Wanaka pilot’s Falklands tour
Peter Garden carrying an underslung load in the majestic setting of South Georgia.
Wanaka helicopter pilot, Peter Garden, has returned from the sub-Antarctic island of South Georgia. He was one of six New Zealanders in a British team, which called itself the “Mad Hatter’s Tea Party.”
For the last four months of the southern summer, the party was engaged in the aerial eradication by poison of rats that infest South Georgia. By the time the team left to come home as the bitter winter approached, Peter says the aerial poisoning programme had been completed in about two thirds of the island.
It is indeed a harsh climate at the latitude of South Georgia; Peter says it was minus 14 degrees Celsius when the party left the island. Despite the bitter climate, where snow storms in summer are not unknown, Peter says he enjoyed undertaking the aerial poisoning programme.
He says he is anxious to return in 2015 when the final one quarter of the area of South Georgia will be the subject of poisoning and the programme completed.
He says he enjoys the remoteness of South Georgia despite the climate and the rugged terrain. Garden first went to the island in April 2011 for a six week contract on rat eradication. The total eradication programme, which if funded by the United Kingdoms (which claims sovereignty over South Georgia) is costing about £8 million (NZ$16 million).
Peter says South Georgia has about a 60 percent permanent snow and ice coverage. The other 40 percent is clear for six months of the year and it is in the vegetated areas around the coastline where the rats are poisoned. He says the South Georgia poisoning programme has a problem with avoiding the destruction of non-target wildlife. However this has now been overcome.
There is still a dispute between the British and Argentinian governments over the sovereignty of the Falklands, South Georgia and the South Sandwich Islands that has yet to be resolved. This means that while access to South Georgia from Argentina would be more convenient, the British expedition, mounted by the South Georgia Trust and in which Peter was engaged, was unable to travel to its destination from that country and made its way to South Georgia from Port Stanley in the Falkland Islands.
Peter was flight operations manager for the expedition which has a team of four helicopter pilots. The island is bigger than Stewart Island and last year a large area was cleared of rats. Totalling 80,000 sq. ha. South Georgia will be the biggest island in the world to have been cleared of rodents when the present operation has been completed. The team to which Peter was attached numbered about 26 and they were all there for about four months. The terrain and climate preclude any operations over the severe sub-Antarctic winter and the expedition will resume its activities in 2015.

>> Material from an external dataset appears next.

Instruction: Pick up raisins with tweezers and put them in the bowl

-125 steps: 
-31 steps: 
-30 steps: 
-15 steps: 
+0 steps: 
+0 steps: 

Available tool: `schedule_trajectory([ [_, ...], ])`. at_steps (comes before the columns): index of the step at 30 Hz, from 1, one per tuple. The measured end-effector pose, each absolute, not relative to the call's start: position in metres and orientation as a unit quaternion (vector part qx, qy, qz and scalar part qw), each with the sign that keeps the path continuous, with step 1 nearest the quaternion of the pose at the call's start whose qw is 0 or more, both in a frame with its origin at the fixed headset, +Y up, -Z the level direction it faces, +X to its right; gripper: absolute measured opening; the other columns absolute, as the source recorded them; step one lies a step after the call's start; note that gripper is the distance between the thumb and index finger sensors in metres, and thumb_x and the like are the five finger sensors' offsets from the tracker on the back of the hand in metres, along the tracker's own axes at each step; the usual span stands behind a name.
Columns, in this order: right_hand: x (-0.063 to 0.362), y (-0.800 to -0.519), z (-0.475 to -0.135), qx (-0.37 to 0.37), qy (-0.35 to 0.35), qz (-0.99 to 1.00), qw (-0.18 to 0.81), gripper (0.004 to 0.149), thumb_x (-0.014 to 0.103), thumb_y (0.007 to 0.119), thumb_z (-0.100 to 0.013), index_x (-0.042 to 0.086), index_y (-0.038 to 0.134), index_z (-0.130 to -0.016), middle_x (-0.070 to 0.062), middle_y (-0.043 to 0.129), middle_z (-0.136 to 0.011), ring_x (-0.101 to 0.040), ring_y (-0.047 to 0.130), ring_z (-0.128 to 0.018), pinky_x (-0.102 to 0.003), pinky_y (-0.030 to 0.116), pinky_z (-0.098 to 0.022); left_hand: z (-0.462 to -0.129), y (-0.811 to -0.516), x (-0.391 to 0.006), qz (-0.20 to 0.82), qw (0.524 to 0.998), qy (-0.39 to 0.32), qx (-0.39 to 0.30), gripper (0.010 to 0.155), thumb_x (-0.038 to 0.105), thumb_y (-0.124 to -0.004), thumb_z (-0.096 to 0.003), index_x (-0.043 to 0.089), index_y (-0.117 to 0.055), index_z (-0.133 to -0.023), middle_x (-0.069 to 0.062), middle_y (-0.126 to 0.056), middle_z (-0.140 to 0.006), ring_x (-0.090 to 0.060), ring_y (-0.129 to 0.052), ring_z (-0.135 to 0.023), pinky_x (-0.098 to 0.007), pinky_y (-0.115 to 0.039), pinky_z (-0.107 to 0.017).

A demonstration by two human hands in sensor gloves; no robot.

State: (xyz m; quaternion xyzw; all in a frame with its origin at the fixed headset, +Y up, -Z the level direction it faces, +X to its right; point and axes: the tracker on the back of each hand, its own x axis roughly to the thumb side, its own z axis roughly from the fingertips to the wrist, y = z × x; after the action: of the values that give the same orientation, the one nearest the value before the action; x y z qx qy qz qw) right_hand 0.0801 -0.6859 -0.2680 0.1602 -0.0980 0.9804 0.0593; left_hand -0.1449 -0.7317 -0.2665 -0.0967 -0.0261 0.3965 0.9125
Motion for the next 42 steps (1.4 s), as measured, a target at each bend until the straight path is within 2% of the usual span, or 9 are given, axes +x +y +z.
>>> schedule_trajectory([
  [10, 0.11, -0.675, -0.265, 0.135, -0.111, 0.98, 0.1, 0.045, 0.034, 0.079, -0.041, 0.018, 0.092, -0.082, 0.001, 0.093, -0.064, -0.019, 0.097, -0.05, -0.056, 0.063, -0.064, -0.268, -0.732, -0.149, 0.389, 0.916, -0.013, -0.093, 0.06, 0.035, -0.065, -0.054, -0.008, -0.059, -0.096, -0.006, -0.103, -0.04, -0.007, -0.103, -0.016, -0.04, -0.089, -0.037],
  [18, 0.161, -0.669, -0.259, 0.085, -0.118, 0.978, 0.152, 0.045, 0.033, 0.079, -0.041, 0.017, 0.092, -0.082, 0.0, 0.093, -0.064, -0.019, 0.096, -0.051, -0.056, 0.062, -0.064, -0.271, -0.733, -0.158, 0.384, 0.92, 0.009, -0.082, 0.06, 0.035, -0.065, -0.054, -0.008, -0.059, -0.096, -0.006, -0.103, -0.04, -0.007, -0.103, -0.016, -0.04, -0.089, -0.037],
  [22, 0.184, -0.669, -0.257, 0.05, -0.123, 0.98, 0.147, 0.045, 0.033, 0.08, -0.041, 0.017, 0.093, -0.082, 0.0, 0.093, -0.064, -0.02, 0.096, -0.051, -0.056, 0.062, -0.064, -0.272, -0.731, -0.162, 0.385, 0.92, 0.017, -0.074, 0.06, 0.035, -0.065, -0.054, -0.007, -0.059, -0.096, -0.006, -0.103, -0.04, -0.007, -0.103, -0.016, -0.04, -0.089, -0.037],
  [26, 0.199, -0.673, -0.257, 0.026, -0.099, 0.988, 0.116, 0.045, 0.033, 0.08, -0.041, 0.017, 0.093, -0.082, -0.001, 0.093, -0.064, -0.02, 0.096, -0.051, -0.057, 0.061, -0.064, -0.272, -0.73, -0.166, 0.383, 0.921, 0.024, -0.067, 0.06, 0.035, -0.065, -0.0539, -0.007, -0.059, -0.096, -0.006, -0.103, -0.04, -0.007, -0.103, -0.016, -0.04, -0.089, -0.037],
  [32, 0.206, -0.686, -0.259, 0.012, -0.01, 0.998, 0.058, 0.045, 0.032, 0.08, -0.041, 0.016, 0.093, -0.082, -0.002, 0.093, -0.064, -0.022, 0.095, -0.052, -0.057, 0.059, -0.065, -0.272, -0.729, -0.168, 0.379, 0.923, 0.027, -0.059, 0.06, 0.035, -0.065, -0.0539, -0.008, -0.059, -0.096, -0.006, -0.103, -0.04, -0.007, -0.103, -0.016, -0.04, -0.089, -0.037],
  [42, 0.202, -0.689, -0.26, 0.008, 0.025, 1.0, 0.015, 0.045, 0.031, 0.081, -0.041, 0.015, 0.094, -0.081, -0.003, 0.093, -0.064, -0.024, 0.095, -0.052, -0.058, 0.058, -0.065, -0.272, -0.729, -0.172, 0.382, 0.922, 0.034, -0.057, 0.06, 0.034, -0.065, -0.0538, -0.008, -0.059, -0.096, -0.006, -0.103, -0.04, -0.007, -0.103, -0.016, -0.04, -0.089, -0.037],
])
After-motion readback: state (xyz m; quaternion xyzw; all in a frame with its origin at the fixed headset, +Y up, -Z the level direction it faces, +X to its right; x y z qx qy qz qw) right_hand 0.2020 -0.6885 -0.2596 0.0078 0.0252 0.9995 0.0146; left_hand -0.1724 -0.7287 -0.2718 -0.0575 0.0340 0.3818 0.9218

Indeed it was the hostile environment that caused the Norwegians to cease whaling from South Georgia leaving behind them a deserted village, the rats and wild reindeer, which was a major consideration for the team in dropping poisoned bait.
The remoteness of South Georgia, the climate and the political situation all pose problems that would not arise in many other parts of the world. To ship helicopters back and forth from the Falklands, 1400km. away from South Georgia is excessively expensive. Also the cost of sheltering the helicopters from the dreadful weather which can occur at any time can be very expensive.
- Report by Peter Owens, photograph by Peter Garden.